I am dating someone that has a child in private school. First grade costs $4k+ a month, maybe even 6k I forget.
Nothing in the parking lot or talking even screams wealthy.
Every person I've met in the social circle, also send their kids to private school in the SF bay area. I haven't even met another adult that sends their kids to public school.
These are people that make $250k-$600k probably. But that's not "wealthy" in the SF bay area.
That's very believable; the kind of people who unnecessarily send their kids to an expensive private school when some of the best public schools in the country are nearby are the kind of people who would generally socialize together.
And $250k is wealthy. That's literally top 1.5 percentile in the U.S. They don't have to blow half of their income sending their kids to an expensive school.
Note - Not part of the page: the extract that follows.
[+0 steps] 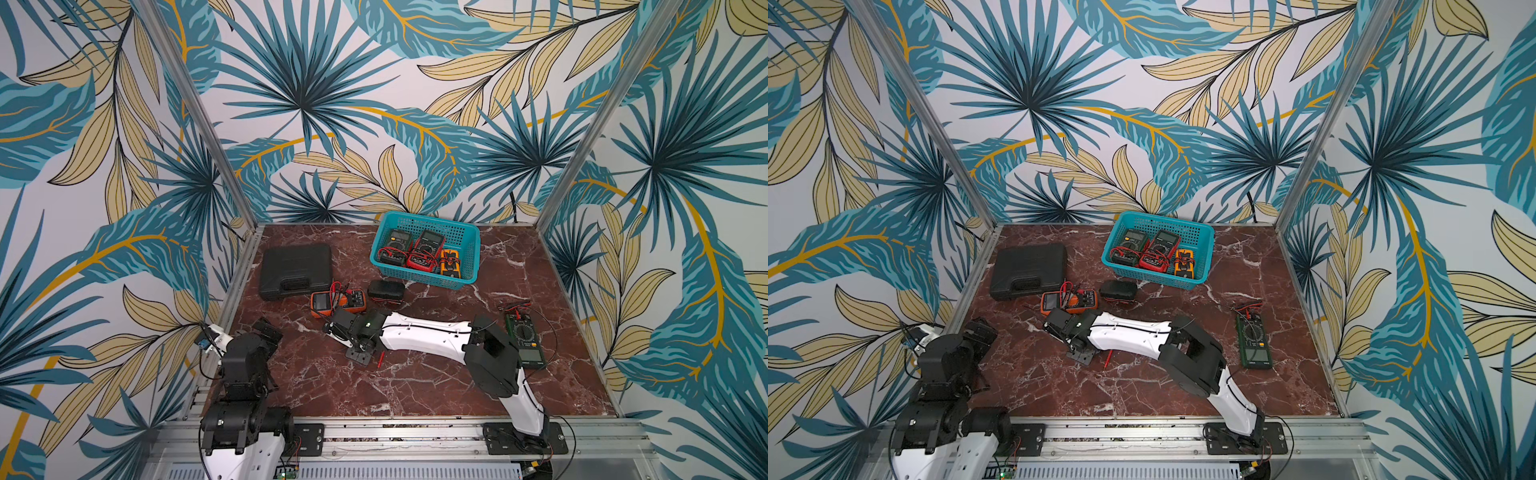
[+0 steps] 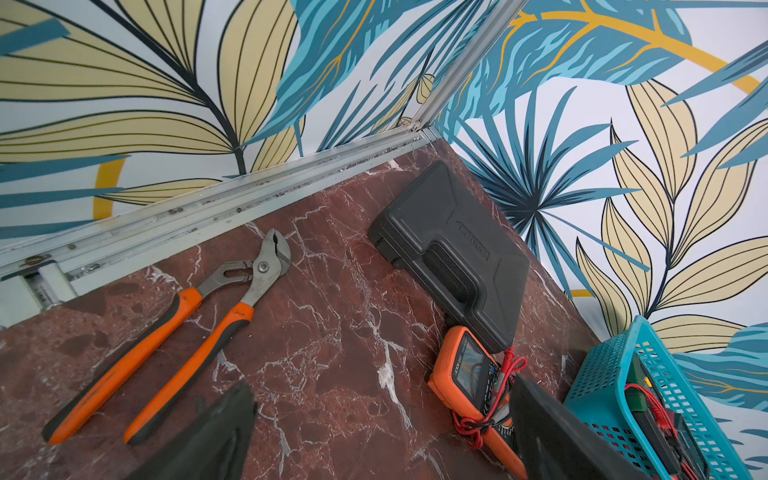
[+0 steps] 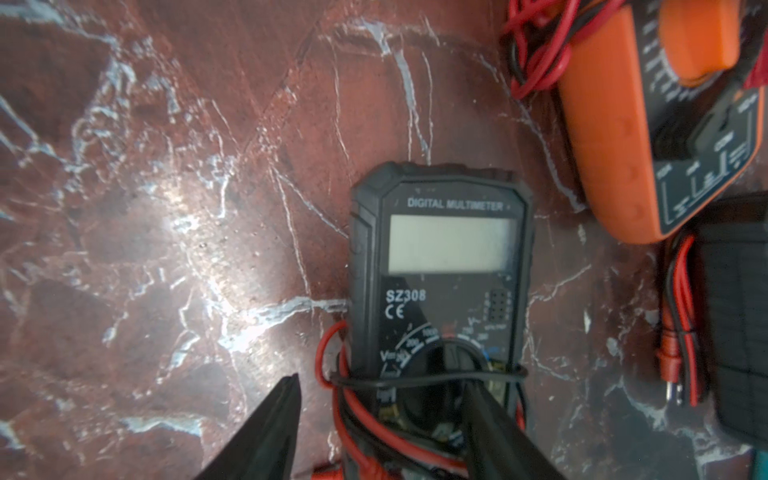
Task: Put the multimeter into the basket
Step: Pick up the multimeter from the center of the board.
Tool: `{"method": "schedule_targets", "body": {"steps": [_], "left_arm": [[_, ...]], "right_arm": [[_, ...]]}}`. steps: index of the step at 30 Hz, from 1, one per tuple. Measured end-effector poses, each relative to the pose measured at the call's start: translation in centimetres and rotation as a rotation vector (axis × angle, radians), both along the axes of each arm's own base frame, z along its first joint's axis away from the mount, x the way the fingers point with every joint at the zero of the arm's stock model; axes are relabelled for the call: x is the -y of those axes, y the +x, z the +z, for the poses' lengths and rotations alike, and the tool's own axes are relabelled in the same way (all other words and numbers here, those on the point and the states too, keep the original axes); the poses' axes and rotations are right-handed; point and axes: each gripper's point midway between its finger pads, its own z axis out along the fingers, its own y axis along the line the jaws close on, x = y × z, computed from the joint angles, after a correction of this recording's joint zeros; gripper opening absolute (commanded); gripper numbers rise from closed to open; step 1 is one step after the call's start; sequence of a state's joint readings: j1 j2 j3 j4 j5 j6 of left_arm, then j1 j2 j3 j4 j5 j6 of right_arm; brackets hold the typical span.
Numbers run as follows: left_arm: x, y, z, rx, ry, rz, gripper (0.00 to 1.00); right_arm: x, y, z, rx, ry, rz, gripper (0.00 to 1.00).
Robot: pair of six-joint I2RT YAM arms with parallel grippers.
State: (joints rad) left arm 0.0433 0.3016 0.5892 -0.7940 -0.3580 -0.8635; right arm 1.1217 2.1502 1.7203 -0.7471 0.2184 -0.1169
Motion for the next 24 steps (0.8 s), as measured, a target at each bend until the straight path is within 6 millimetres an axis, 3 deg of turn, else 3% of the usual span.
{"method": "schedule_targets", "body": {"steps": [9,16,19,24], "left_arm": [[0.3,0.5,0.0,0.0,-0.009,-0.017,1.0],[0.4,0.6,0.0,0.005,-0.011,-0.024,1.0],[0.4,0.7,0.1,0.007,-0.011,-0.024,1.0],[0.4,0.9,0.1,0.004,-0.012,-0.026,1.0]], "right_arm": [[-0.8,1.5,2.2,-0.01,0.067,-0.021,0.82],[0.0,2.7,3.1,-0.052,0.084,-0.042,0.89],[-0.1,3.1,2.9,-0.075,0.082,-0.041,0.91],[-0.5,2.3,0.7,-0.141,0.05,-0.014,0.95]]}}
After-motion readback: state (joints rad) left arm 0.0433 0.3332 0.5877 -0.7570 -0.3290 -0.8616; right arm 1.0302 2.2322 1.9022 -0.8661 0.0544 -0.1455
They choose to do so and that is the hallmark of wealth.
It doesn't matter what percentile in the US it is, when a 2 bedroom apartment is $3k+ and the average small house is $6k to rent.
Also. If you haven't been to a public school in California recently you really don't know what has changed. I went to public school all my life and then ended up in Berkeley. I'm 40. It was borderline negligent for my parents to send me there in my opinion as a kid knowing what I know now. But we were pretty hard up for money.
But if you told me, should someone lease two luxury cars or send their kid to private school.... You'd have to be nuts to think you'd gain more from the cars than the school.
After taxes (assuming single income, CA residence), $250k is $150k of spendable income.
$6k on a house is $72,000 a year, leaving $78k to spend on food, utilities, etc. Assuming for some reason you spend $1000 on utilities each month (presumably you run a cryptofarm in your closest and a weed farm in your backyard), you still have $68k to spend on food. Assuming you spend an average of $20/meal/person on 3 meals/day every day of the year that's still leaves $2000 for other stuff.
Or in other words, even with profligate spending you still have money leftover. Which brings us back to this: techies apparently are good at code but very bad at basic finance.
If you haven't been to a public school in California recently you really don't know what has changed. I went to public school all my life and then ended up in Berkeley.
Berkeley is considered one of the best universities in the world. If you don't think it's a good school, the problem is you, not the schools.
If you haven't been to a public school in California recently you really don't know what has changed.
I volunteer coach to various local schools (changes every season). My alma mater is (now) considered one of the best public schools in state and occasionally makes the national list; it sends a higher % of students to the prestigious colleges (Ivy League, Berkeley, Stanfurd) than the famous local private schools (Troy and Harvard-Westlake).
But if you told me, should someone lease two luxury cars or send their kid to private school.... You'd have to be nuts to think you'd gain more from the cars than the school.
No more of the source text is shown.